The Government has accepted advice from the JCVI on the provision of a third dose of COVID-19 vaccine for individuals with severe immunosuppression

Nurse administering vaccine to young man

The Joint Committee on Vaccination and Immunisation (JCVI) has advised that individuals 12 years and over with severe immunosuppression should be offered a third dose of COVID-19 vaccine.

Research into the efficacy of additional vaccine doses to the primary schedule is ongoing, and the potential for additional protection from a third dose is currently unknown at an individual level.

The JCVI advises that the provision of a third dose to people who are immunosuppressed is unlikely to be harmful, but may be beneficial and, on balance, may be safely offered.

For those aged 18 years and over, the JCVI recommends a preference for mRNA vaccines for the third dose, with the option of the AstraZeneca vaccine for individuals who have received this vaccine previously, where this would aid delivery. For those aged 12–17 years the Pfizer/BioNTech vaccine is the preferred choice.

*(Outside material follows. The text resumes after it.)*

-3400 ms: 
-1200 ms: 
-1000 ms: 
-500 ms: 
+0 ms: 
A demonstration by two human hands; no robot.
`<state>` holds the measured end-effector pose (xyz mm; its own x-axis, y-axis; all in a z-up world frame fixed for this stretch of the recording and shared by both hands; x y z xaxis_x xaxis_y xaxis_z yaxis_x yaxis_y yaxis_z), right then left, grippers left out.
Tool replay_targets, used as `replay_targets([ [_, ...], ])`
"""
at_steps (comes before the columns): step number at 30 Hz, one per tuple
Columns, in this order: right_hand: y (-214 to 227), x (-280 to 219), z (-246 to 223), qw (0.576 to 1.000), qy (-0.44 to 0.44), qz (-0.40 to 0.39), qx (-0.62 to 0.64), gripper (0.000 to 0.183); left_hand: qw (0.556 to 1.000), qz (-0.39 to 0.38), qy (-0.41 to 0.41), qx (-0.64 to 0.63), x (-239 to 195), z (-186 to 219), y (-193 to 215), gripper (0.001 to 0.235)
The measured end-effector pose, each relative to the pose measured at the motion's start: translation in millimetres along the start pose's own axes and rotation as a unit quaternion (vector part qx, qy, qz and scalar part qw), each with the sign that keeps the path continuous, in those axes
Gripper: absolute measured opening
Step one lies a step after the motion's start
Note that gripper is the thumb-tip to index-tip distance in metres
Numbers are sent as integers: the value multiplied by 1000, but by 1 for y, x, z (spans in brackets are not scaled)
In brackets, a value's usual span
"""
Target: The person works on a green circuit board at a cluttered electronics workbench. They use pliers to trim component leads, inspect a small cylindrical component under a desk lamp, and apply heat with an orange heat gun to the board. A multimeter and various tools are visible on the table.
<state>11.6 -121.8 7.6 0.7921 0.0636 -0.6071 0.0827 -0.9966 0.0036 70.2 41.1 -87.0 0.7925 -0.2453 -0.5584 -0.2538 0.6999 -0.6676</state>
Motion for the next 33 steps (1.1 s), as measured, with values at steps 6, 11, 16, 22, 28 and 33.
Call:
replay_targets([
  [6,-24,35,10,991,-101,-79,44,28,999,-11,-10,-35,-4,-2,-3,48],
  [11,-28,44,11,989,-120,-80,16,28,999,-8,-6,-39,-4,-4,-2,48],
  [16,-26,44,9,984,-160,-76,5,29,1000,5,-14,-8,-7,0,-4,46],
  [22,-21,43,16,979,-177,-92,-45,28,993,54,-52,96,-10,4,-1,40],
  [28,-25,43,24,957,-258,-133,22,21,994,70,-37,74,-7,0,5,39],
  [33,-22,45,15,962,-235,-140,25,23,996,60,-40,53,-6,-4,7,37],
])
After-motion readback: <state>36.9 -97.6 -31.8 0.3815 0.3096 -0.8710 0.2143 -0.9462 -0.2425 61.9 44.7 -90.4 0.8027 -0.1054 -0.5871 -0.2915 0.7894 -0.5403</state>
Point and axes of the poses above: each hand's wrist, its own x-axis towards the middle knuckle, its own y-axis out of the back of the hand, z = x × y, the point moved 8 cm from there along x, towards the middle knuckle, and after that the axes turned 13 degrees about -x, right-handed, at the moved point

The third dose should ideally be given at least 8 weeks after the second dose, but special attention should be paid to current or planned immunosuppressive therapies.

‘Welcome’ advice 

The Government has accepted the recommendations from the JCVI, and the NHS will begin to contact those eligible as soon as possible to discuss their needs and arrange an appointment for a third dose where clinically appropriate.

Commenting on the advice, Professor Jonathan Van-Tam, Deputy Chief Medical Officer, said: ‘We know there are people with severe immunosuppression for whom the first two doses of vaccine have not provided the same level protection as for the general population. The degree of protection will vary by individual, according to degree of immunosuppression and the underlying reasons for that.

‘So I welcome the advice from JCVI to offer a third primary dose to those with severe immunosuppression, at a bespoke interval, advised by their specialist clinician, and guided by the UK’s immunisation handbook, the Green Book.’